RECORDS FOR THE EXERCISE »
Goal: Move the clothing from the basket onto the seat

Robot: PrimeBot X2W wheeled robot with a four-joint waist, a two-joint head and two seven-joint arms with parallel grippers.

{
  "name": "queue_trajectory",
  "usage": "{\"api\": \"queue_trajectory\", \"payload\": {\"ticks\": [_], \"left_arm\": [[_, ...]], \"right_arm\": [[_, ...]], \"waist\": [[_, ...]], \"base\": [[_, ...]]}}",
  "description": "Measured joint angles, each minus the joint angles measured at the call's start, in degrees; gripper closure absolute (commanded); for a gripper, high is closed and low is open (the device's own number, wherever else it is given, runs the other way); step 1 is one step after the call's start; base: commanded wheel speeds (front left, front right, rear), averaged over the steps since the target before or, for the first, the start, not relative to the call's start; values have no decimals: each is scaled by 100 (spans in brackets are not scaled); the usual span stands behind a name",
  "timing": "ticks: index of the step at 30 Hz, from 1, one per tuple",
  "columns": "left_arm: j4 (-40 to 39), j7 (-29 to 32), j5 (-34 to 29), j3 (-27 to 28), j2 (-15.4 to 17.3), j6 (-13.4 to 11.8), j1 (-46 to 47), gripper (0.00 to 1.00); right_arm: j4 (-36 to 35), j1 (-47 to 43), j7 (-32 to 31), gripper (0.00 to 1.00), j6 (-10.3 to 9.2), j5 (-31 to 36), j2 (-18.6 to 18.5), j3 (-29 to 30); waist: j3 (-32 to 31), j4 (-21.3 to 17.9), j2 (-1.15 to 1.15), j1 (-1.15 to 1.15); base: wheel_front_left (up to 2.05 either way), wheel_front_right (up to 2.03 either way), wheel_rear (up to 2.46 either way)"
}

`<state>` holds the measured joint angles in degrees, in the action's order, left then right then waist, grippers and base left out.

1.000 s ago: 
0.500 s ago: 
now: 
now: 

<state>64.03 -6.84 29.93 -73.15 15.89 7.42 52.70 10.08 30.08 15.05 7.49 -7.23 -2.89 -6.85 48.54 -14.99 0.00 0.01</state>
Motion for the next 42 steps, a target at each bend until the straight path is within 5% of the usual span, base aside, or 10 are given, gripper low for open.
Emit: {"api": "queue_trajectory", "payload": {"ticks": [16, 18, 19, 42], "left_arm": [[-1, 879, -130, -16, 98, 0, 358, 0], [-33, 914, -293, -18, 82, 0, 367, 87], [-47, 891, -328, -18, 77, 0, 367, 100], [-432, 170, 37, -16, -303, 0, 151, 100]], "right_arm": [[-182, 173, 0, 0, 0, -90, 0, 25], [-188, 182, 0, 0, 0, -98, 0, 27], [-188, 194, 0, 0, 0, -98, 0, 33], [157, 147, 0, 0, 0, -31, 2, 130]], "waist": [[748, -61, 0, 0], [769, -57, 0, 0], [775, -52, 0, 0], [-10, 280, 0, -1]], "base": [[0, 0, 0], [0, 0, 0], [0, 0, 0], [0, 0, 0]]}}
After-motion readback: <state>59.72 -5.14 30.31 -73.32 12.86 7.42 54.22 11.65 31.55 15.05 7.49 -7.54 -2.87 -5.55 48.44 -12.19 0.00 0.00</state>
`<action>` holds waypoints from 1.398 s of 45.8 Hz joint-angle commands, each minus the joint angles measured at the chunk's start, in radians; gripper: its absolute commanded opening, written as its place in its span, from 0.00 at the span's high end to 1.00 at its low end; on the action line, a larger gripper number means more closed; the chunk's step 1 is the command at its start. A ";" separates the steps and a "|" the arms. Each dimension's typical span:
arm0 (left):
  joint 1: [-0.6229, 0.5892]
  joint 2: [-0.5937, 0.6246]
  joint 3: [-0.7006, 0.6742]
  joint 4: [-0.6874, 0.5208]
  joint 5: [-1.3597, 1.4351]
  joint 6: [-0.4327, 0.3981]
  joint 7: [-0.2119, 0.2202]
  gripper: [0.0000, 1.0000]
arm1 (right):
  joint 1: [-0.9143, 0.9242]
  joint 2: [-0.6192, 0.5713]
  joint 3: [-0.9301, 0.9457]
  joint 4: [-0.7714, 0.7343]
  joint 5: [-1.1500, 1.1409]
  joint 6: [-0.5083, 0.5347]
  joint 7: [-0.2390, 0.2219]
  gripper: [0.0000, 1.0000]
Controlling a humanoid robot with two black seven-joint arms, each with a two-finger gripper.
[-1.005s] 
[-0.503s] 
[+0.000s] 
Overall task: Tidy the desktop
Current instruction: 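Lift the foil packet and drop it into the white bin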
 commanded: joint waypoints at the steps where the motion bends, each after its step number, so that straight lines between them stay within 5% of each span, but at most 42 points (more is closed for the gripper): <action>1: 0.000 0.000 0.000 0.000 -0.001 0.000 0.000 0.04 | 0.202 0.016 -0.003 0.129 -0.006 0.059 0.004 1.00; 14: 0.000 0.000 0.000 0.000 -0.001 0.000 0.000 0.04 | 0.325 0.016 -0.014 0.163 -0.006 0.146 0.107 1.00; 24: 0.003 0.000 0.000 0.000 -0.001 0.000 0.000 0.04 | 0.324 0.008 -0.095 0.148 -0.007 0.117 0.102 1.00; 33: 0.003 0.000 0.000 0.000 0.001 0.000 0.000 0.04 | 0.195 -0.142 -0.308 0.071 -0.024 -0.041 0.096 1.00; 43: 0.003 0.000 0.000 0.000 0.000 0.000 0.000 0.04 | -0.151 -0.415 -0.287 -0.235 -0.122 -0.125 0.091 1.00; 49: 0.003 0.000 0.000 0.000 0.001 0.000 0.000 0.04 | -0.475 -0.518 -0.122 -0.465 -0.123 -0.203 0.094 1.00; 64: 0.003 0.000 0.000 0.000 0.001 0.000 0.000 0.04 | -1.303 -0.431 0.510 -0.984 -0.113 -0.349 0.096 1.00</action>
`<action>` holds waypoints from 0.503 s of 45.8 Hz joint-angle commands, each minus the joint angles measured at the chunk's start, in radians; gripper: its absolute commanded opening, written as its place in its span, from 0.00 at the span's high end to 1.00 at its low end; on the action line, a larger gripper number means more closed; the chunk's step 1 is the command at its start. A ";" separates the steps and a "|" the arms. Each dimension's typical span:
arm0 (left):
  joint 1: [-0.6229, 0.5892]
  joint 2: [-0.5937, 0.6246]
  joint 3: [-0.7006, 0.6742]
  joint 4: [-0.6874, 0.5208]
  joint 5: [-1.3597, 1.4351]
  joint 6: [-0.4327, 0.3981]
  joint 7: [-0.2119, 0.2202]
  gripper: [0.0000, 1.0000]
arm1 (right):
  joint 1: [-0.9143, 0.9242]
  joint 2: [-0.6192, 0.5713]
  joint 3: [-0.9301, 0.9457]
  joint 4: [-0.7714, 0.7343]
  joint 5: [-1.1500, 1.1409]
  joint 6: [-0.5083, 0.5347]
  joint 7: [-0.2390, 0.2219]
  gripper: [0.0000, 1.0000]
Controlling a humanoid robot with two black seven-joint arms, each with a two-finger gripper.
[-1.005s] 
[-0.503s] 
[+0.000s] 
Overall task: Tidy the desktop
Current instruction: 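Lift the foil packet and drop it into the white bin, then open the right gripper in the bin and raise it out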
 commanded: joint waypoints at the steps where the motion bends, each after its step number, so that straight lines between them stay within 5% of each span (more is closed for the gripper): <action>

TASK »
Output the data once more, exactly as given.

EXERCISE OUTPUT »
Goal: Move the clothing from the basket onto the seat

Robot: PrimeBot X2W wheeled robot with a four-joint waist, a two-joint head and two seven-joint arms with parallel grippers.

{
  "name": "queue_trajectory",
  "usage": "{\"api\": \"queue_trajectory\", \"payload\": {\"ticks\": [_], \"left_arm\": [[_, ...]], \"right_arm\": [[_, ...]], \"waist\": [[_, ...]], \"base\": [[_, ...]]}}",
  "description": "Measured joint angles, each minus the joint angles measured at the call's start, in degrees; gripper closure absolute (commanded); for a gripper, high is closed and low is open (the device's own number, wherever else it is given, runs the other way); step 1 is one step after the call's start; base: commanded wheel speeds (front left, front right, rear), averaged over the steps since the target before or, for the first, the start, not relative to the call's start; values have no decimals: each is scaled by 100 (spans in brackets are not scaled); the usual span stands behind a name",
  "timing": "ticks: index of the step at 30 Hz, from 1, one per tuple",
  "columns": "left_arm: j4 (-40 to 39), j7 (-29 to 32), j5 (-34 to 29), j3 (-27 to 28), j2 (-15.4 to 17.3), j6 (-13.4 to 11.8), j1 (-46 to 47), gripper (0.00 to 1.00); right_arm: j4 (-36 to 35), j1 (-47 to 43), j7 (-32 to 31), gripper (0.00 to 1.00), j6 (-10.3 to 9.2), j5 (-31 to 36), j2 (-18.6 to 18.5), j3 (-29 to 30); waist: j3 (-32 to 31), j4 (-21.3 to 17.9), j2 (-1.15 to 1.15), j1 (-1.15 to 1.15); base: wheel_front_left (up to 2.05 either way), wheel_front_right (up to 2.03 either way), wheel_rear (up to 2.46 either way)"
}

`<state>` holds the measured joint angles in degrees, in the action's order, left then right then waist, grippers and base left out.

1.000 s ago: 
0.500 s ago: 
now: 
now: 

<state>64.03 -6.84 29.93 -73.15 15.89 7.42 52.70 10.08 30.08 15.05 7.49 -7.23 -2.89 -6.85 48.54 -14.99 0.00 0.01</state>
Motion for the next 42 steps, a target at each bend until the straight path is within 5% of the usual span, base aside, or 10 are given, gripper low for open.
Emit: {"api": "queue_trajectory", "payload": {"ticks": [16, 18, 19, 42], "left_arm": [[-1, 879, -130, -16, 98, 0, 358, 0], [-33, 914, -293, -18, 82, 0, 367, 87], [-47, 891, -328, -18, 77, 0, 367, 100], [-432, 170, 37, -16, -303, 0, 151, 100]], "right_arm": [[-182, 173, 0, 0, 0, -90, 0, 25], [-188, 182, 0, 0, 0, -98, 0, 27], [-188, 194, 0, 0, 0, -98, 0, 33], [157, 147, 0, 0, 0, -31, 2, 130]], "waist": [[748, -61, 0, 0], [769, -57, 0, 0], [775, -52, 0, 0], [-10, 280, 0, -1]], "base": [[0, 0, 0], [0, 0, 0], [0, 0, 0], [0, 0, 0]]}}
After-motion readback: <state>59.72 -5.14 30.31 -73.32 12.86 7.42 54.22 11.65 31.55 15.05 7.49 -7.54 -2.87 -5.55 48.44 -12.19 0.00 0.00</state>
`<action>` holds waypoints from 1.398 s of 45.8 Hz joint-angle commands, each minus the joint angles measured at the chunk's start, in radians; gripper: its absolute commanded opening, written as its place in its span, from 0.00 at the span's high end to 1.00 at its low end; on the action line, a larger gripper number means more closed; the chunk's step 1 is the command at its start. A ";" separates the steps and a "|" the arms. Each dimension's typical span:
arm0 (left):
  joint 1: [-0.6229, 0.5892]
  joint 2: [-0.5937, 0.6246]
  joint 3: [-0.7006, 0.6742]
  joint 4: [-0.6874, 0.5208]
  joint 5: [-1.3597, 1.4351]
  joint 6: [-0.4327, 0.3981]
  joint 7: [-0.2119, 0.2202]
  gripper: [0.0000, 1.0000]
arm1 (right):
  joint 1: [-0.9143, 0.9242]
  joint 2: [-0.6192, 0.5713]
  joint 3: [-0.9301, 0.9457]
  joint 4: [-0.7714, 0.7343]
  joint 5: [-1.1500, 1.1409]
  joint 6: [-0.5083, 0.5347]
  joint 7: [-0.2390, 0.2219]
  gripper: [0.0000, 1.0000]
Controlling a humanoid robot with two black seven-joint arms, each with a two-finger gripper.
[-1.005s] 
[-0.503s] 
[+0.000s] 
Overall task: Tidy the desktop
Current instruction: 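Lift the foil packet and drop it into the white bin
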 commanded: joint waypoints at the steps where the motion bends, each after its step number, so that straight lines between them stay within 5% of each span, but at most 42 points (more is closed for the gripper): <action>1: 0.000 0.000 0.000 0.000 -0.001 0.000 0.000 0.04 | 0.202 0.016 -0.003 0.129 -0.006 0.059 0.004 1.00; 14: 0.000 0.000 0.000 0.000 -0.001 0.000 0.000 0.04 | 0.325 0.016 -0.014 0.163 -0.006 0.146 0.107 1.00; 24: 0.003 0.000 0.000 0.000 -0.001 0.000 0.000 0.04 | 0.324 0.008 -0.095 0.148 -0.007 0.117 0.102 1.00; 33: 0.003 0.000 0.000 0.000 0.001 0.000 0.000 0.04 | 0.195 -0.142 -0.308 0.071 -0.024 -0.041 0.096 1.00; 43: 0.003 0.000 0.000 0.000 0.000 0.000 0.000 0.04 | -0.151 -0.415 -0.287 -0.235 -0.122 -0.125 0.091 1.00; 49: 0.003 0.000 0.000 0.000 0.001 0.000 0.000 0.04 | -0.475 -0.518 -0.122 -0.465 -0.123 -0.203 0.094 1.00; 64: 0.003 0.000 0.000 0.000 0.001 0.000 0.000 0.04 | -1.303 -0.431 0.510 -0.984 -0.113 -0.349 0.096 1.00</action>
`<action>` holds waypoints from 0.503 s of 45.8 Hz joint-angle commands, each minus the joint angles measured at the chunk's start, in radians; gripper: its absolute commanded opening, written as its place in its span, from 0.00 at the span's high end to 1.00 at its low end; on the action line, a larger gripper number means more closed; the chunk's step 1 is the command at its start. A ";" separates the steps and a "|" the arms. Each dimension's typical span:
arm0 (left):
  joint 1: [-0.6229, 0.5892]
  joint 2: [-0.5937, 0.6246]
  joint 3: [-0.7006, 0.6742]
  joint 4: [-0.6874, 0.5208]
  joint 5: [-1.3597, 1.4351]
  joint 6: [-0.4327, 0.3981]
  joint 7: [-0.2119, 0.2202]
  gripper: [0.0000, 1.0000]
arm1 (right):
  joint 1: [-0.9143, 0.9242]
  joint 2: [-0.6192, 0.5713]
  joint 3: [-0.9301, 0.9457]
  joint 4: [-0.7714, 0.7343]
  joint 5: [-1.1500, 1.1409]
  joint 6: [-0.5083, 0.5347]
  joint 7: [-0.2390, 0.2219]
  gripper: [0.0000, 1.0000]
Controlling a humanoid robot with two black seven-joint arms, each with a two-finger gripper.
[-1.005s] 
[-0.503s] 
[+0.000s] 
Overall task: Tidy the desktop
Current instruction: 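Lift the foil packet and drop it into the white bin, then open the right gripper in the bin and raise it out
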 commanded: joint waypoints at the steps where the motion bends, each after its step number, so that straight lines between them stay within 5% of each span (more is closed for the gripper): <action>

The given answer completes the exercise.